Description analytique

Ce jeton est en quelque sorte commémoratif. En effet, le millésime de l'avers, 1557, n'indique pas la réutilisation d'un coin ancien, mais est plus certainement un rappel de l'année de naissance d'Ymbert. De même, la curieuse association des armes de Nantes et d'Angers au revers évoque ses origines.

Ce jeton date, sans aucun doute, de 1602, année de l'élection d'Ymbert au poste d'échevin. Bien que le millésime change, il est très probable que le coin d'avers de ce jeton ait été gravé en même temps que l'avers du 3e type (également différenciés par les points en début et fin de légende).

*D'après le Livre Doré (p. 201) la légende figurant au droit de ce jeton " se lisait naguère sur la façade d'une maison de la rue de Richebourg, et l'on a cru voir quelque rapport au bénéfice des trois-pendus, situé non loin de là. Nous pensons plus volontiers que cette inscription indiquait simplement la maison d'Ymbert Dorléans ".

Extrait d'une publication du BSAN de 1859 :

La maison de la rue Richebourg qui porte le n°21 est appelée : Maison des 3 pendus ; elle présente à sa façade une pierre carrée entourée d'une guirlande de petits cercles ressemblants à des oves. Au milieu de cette pierre se lit l'inscription suivante : " INTELLIGE PRIVSQVAM DISCVTIAS ", avec la date1595 mise en dessous.

On croit voir dans cette inscription une allusion à une erreur de la justice criminelle dont 3 habitants de la maison furent victimes, telle est la tradition du quartier.

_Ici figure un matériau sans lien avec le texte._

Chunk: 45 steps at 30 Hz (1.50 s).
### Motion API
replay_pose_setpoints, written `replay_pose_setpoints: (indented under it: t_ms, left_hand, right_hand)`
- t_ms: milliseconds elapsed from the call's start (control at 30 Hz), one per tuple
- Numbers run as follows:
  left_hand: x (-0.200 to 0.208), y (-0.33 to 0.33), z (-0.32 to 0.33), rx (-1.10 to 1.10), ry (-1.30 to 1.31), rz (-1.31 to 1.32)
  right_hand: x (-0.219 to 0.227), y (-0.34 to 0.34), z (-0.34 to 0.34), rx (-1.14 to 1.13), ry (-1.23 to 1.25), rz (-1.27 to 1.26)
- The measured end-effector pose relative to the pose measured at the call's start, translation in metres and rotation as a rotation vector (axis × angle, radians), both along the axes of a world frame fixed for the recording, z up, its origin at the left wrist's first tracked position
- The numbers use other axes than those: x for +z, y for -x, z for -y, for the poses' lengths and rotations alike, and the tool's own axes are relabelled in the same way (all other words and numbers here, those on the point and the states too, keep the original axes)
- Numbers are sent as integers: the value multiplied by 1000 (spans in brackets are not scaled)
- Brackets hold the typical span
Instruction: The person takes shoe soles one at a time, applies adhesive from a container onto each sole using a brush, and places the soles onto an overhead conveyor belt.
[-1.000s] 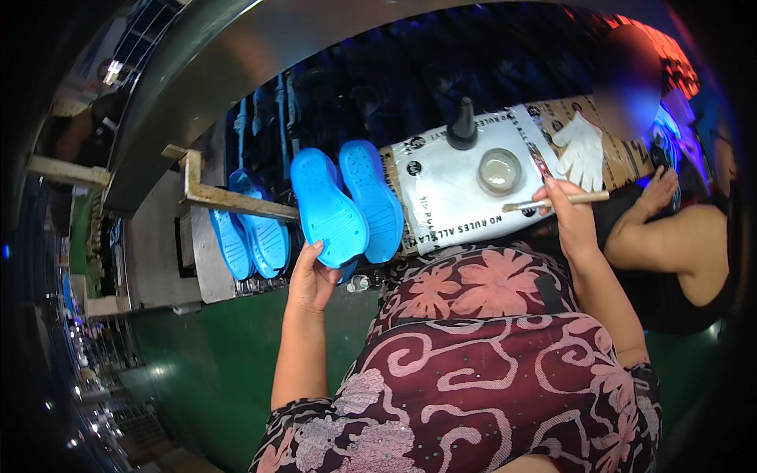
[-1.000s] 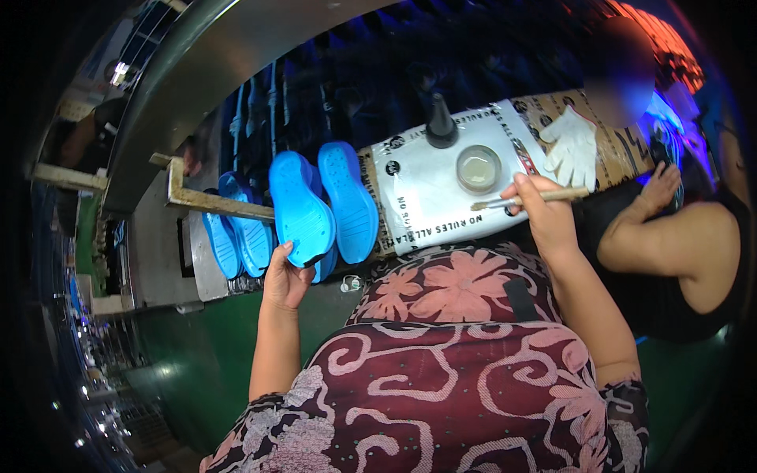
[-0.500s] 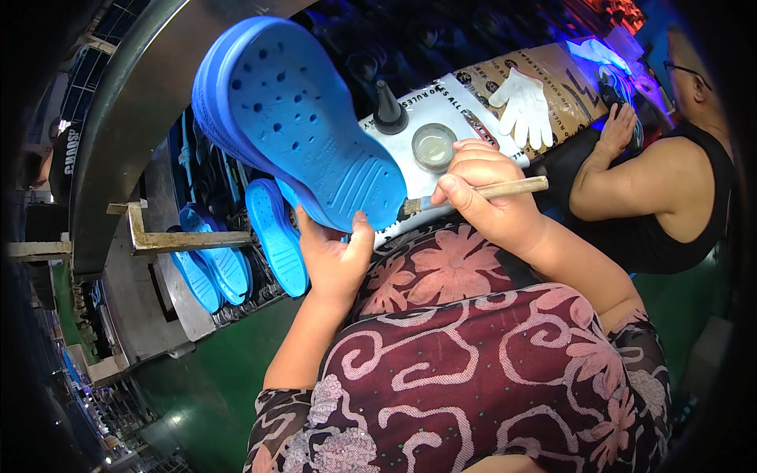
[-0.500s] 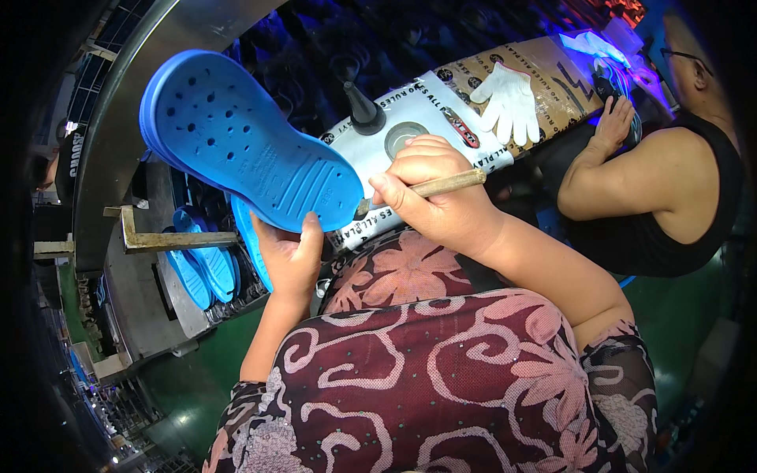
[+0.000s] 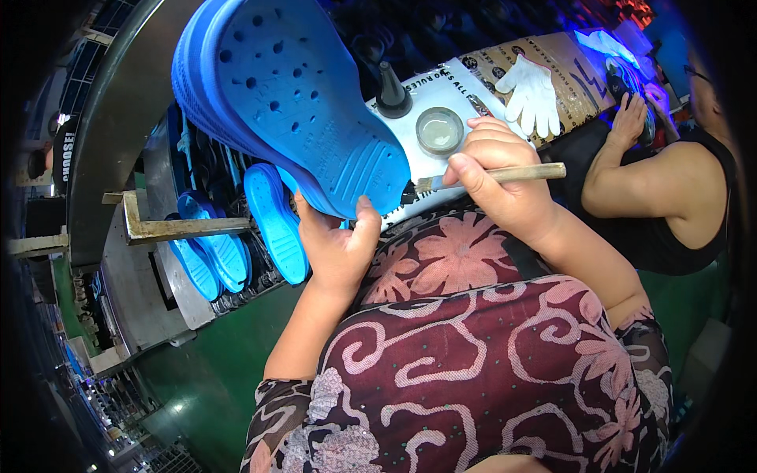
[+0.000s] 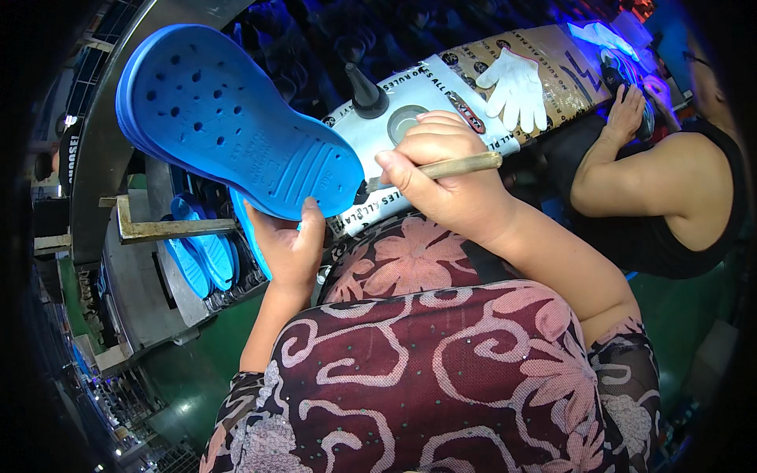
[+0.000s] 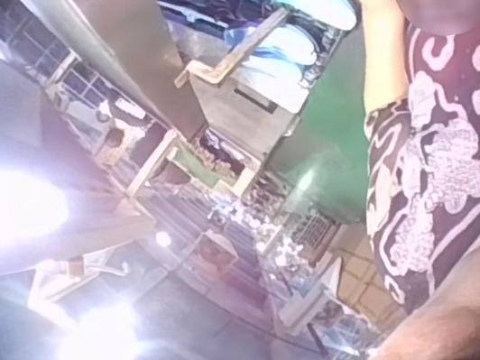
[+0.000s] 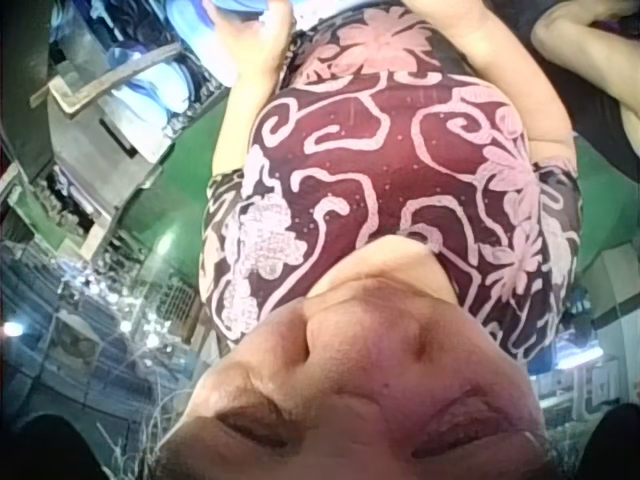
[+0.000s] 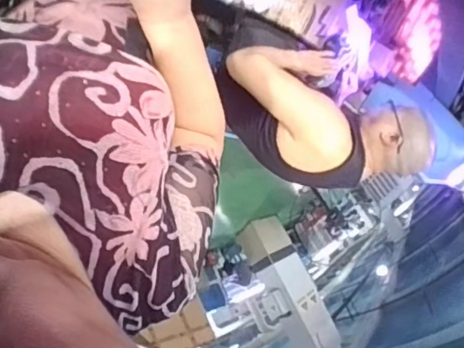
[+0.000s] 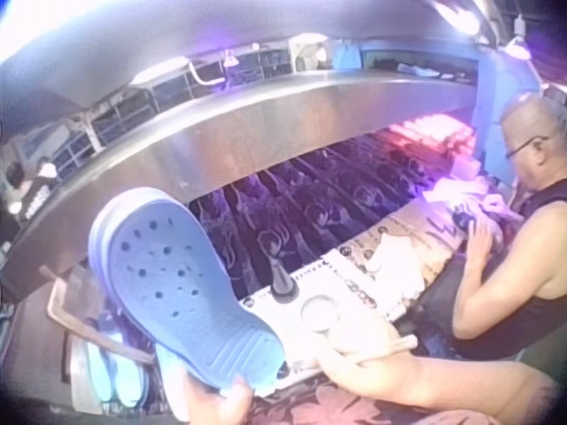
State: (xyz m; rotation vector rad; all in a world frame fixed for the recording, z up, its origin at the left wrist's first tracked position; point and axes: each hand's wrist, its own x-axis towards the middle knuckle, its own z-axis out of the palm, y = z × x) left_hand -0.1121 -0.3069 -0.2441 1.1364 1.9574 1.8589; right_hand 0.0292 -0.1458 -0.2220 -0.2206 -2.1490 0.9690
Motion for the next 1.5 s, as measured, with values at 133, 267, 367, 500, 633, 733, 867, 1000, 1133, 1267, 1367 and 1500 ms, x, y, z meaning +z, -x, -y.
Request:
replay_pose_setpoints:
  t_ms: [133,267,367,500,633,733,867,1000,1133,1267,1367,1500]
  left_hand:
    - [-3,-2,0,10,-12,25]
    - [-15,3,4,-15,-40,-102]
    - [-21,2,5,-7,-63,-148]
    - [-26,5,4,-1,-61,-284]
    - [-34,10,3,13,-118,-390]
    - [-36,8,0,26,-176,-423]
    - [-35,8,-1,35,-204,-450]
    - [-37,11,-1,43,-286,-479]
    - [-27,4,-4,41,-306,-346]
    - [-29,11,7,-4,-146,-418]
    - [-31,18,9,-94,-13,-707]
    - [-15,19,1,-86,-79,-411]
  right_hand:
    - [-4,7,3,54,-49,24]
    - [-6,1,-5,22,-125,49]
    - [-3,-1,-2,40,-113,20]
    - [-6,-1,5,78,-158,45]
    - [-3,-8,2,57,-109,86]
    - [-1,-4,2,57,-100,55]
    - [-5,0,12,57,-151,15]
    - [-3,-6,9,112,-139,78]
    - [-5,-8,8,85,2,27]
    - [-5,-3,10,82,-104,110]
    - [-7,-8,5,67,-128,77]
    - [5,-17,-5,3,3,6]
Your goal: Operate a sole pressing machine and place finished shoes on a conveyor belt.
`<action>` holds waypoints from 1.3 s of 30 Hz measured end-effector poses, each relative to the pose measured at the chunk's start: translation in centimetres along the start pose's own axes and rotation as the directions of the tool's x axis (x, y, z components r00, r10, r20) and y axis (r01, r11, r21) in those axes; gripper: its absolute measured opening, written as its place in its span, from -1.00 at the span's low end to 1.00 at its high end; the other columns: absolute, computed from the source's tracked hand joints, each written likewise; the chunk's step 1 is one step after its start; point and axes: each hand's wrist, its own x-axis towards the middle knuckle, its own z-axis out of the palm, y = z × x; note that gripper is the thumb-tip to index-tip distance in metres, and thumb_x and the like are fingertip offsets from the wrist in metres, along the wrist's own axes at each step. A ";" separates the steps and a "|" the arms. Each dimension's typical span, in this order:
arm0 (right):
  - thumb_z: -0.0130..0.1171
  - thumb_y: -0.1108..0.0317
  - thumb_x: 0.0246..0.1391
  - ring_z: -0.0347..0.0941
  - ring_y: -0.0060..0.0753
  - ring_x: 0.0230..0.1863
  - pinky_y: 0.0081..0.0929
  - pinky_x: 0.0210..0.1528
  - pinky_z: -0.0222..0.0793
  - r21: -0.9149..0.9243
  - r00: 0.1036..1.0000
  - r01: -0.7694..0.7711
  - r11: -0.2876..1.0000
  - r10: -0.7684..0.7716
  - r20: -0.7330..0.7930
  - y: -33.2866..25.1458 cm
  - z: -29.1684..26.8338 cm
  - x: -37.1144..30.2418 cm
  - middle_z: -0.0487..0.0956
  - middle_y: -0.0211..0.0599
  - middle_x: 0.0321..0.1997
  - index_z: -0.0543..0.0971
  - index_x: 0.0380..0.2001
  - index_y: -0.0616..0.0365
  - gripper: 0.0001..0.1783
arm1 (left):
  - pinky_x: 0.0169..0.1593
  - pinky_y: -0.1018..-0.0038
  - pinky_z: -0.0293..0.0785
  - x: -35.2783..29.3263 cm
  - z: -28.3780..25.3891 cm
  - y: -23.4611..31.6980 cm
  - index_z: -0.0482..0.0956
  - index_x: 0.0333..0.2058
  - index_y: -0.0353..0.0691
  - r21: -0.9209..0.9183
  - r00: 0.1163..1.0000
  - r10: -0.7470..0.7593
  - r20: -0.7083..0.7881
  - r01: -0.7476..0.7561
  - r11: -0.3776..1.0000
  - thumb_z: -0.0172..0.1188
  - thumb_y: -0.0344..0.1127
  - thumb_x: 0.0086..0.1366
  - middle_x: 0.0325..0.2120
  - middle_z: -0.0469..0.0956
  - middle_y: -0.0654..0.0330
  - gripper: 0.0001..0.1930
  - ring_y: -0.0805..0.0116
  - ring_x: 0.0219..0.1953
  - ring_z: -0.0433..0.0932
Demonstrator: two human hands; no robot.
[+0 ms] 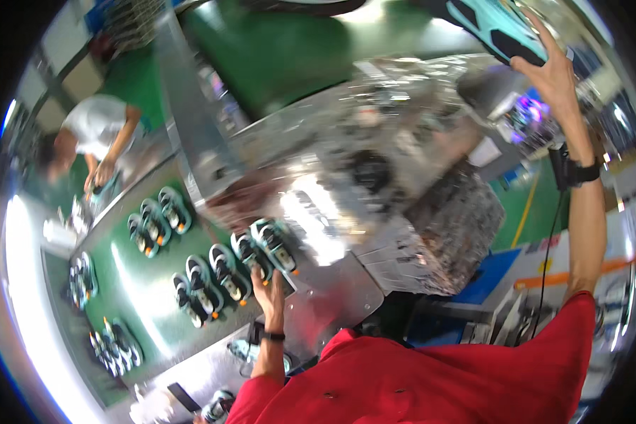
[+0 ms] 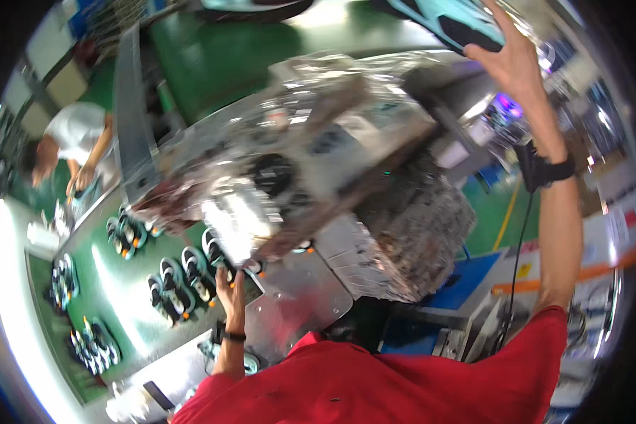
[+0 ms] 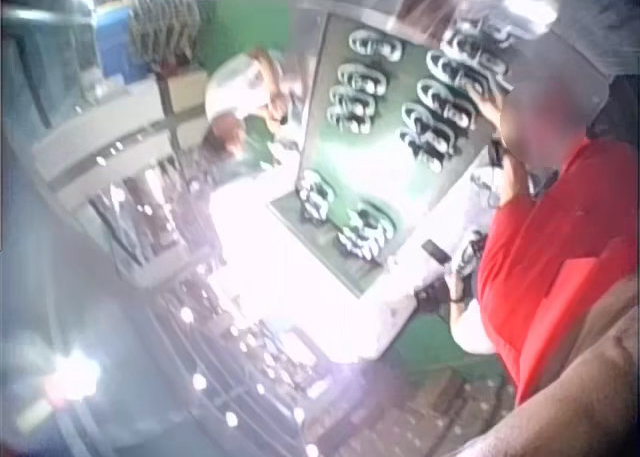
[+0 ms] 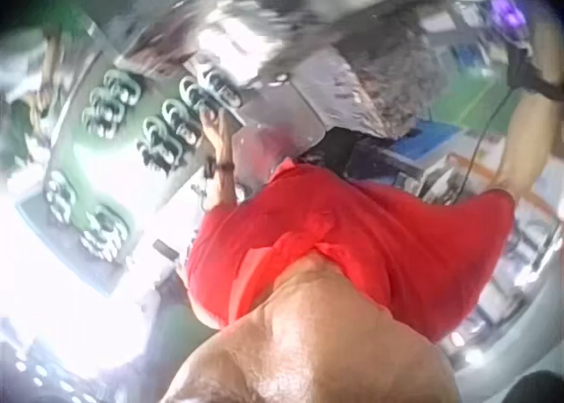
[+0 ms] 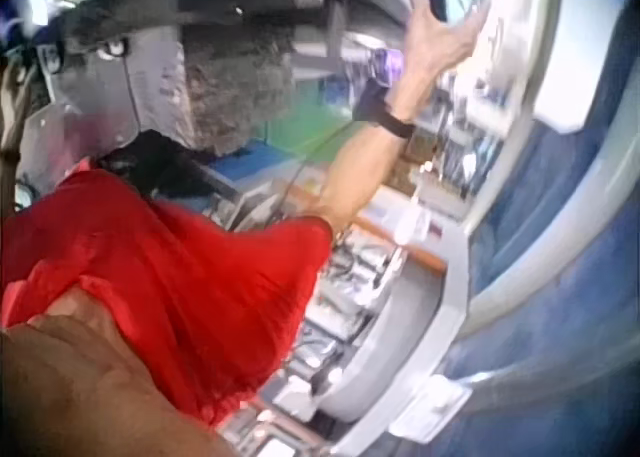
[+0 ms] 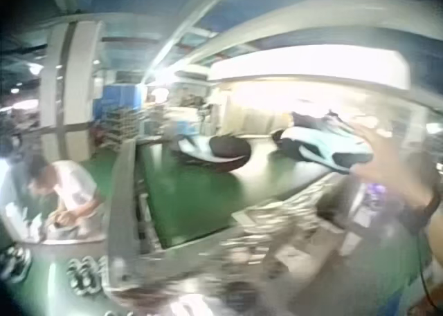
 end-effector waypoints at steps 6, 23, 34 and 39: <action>0.46 0.20 -0.25 0.51 -0.11 -0.02 -0.26 0.11 0.34 -0.019 0.972 0.053 0.998 -0.056 -0.228 -3.2 -11.5 -15.4 0.48 -0.08 0.19 0.40 0.21 0.08 -0.15 | 0.18 -0.05 0.33 -8.7 4.1 23.8 0.22 0.23 -0.38 -0.262 0.140 0.244 0.960 0.759 0.596 0.02 0.24 0.31 0.13 0.36 -0.24 -0.20 -0.19 0.12 0.42; 0.35 0.31 -0.11 0.41 -0.36 0.13 -0.40 0.13 0.35 0.949 0.182 -0.316 -0.008 0.981 0.069 -13.3 -30.5 -57.0 0.35 -0.15 0.25 0.15 0.32 0.18 -0.08 | 0.17 0.29 0.37 -42.4 16.6 35.9 0.16 0.28 -0.24 0.136 -0.498 0.355 0.791 0.709 0.692 0.04 -0.46 0.33 0.08 0.42 0.08 -0.44 0.23 0.08 0.46; 0.37 0.39 -0.25 0.42 -0.46 -0.05 -0.51 0.10 0.31 0.725 -0.466 -0.684 0.076 0.720 -0.515 -18.8 -41.6 -81.3 0.52 -0.29 -0.06 0.44 0.07 0.26 -0.30 | 0.25 0.34 0.23 -71.0 13.9 32.5 0.01 0.34 -0.34 -0.254 -0.856 0.198 0.478 0.081 0.964 0.11 -0.12 0.37 0.24 0.23 -0.16 -0.27 0.10 0.25 0.29; 0.40 0.29 -0.27 0.45 -0.42 -0.05 -0.47 0.11 0.32 0.673 -0.522 -0.724 0.149 0.519 -0.677 -21.9 -47.6 -90.7 0.53 -0.24 -0.05 0.43 0.07 0.28 -0.26 | 0.12 0.37 0.37 -87.7 17.5 27.2 0.22 0.20 -0.49 -0.392 -0.848 0.233 0.476 0.033 0.920 0.19 -0.05 0.29 0.08 0.41 -0.27 -0.30 0.08 0.12 0.46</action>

Extrait de l'ouvrage NOTICES sur les rues, ruelles, cours, impasses etc….. de la Ville de Nantes de M. Edouard PIED :

Le nom de la rue des 3 pendus se rattachait toujours dans le public, à une légende, demeurée la même puisque dans une lecture faite en 1850 à la Société Archéologique, il est encore question de l'inscription " INTELLIGE PRIVSQVAM DISCVTIAS ", gravée sur une pierre et encastrée dans la façade d'une maison de cette rue, laquelle inscription était destinée à perpétuer le souvenir du fait tragique qui se serait passé en ce lieu : des malheureux, soupçonnés d'être les coupables avaient été arrêtés à la suite d'un crime commis en cette maison et avaient été exécutés. Leur innocence fut reconnue postérieurement et on avait voulu ainsi en faire constater le bien fondé. Cette pierre, retrouvée au moment où on s'occupait de la réfection du jardin des plantes, fut recueillie par M. le docteur Ecorchard, qui la fit placer sur le mur de la maison, actuellement occupée par M. le directeur du Jardin des plantes.

Les dissertations sur cet événement n'ont pas cessé, et dernièrement encore la question fut réveillée ; des esprits chercheurs ont rapproché la légende de la devise inscrite sur un jeton de 1557 de l'échevin Ymbert d'Orléans, marchand sieur de Beauvoir et de la Grélière. Le doute aura disparu lorsqu'il sera prouvé que notre échevin y avait sa demeure.

Texte descriptif

D/INTELLIGE PRIVSQVAM DISCVTIAS* Traduction de la légende : " Réfléchis avant de parler " 1557. Ecu d'argent au chevron de gueules, surmonté d'un phœnix à la tête radiée, portant sur sa poitrine en cartouche aux lettres IHS et accosté de deux étoiles de gueules, accompagné en pointe d'un croissant soutenant trois lis de jardin. Palme et branche d'olivier entourant l'écu.

R/DORLEANSIL. AEDIL. NANNET. ADEGA.CALCVLI. 1602. Jetons de Dorléans, édile de Nantes et d'Angers. Ecu mi-parti aux armes des villes d'Angers et de Nantes, entouré de la Cordelière 2 exemplaires au Musée départemental Dobrée à Nantes.